### Supplied material
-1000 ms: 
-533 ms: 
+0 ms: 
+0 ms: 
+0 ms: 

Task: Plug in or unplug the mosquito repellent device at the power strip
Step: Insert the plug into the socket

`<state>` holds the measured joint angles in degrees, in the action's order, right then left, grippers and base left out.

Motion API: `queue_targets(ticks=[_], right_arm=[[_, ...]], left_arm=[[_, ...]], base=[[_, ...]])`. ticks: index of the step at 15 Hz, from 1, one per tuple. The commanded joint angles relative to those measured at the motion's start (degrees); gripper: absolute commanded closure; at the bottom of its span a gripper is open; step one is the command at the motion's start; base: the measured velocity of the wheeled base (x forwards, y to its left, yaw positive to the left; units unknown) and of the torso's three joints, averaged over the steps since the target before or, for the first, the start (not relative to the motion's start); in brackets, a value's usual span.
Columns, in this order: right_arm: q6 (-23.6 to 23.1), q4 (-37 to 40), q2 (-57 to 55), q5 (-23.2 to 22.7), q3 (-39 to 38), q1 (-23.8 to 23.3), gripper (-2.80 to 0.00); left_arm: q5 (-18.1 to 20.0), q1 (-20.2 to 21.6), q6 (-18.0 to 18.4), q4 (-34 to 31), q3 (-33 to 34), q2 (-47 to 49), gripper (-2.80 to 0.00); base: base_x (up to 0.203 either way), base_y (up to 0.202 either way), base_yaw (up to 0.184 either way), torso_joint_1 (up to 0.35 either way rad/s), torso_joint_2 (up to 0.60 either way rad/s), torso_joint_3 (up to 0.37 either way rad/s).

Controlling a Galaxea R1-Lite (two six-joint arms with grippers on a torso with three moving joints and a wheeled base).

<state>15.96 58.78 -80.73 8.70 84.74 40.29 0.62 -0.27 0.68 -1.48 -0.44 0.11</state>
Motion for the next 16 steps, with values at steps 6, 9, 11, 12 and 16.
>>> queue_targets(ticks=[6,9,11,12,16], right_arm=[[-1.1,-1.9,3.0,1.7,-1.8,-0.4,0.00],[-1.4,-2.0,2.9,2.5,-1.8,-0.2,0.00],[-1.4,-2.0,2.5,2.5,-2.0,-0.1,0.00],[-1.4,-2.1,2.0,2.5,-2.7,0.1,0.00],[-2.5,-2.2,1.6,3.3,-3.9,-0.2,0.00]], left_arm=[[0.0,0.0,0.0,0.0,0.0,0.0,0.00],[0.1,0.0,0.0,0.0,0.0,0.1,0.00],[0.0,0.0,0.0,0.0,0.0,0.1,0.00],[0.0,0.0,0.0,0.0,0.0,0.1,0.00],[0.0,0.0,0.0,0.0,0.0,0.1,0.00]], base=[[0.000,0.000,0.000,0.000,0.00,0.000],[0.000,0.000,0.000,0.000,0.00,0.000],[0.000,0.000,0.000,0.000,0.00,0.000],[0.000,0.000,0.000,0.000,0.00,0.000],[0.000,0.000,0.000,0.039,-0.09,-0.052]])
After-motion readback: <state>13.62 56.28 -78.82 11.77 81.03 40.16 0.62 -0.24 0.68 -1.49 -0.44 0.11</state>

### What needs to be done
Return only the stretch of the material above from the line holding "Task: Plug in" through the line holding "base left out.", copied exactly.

### Answer
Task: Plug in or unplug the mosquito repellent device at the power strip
Step: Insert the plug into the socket

`<state>` holds the measured joint angles in degrees, in the action's order, right then left, grippers and base left out.

No more output is required for the exercise.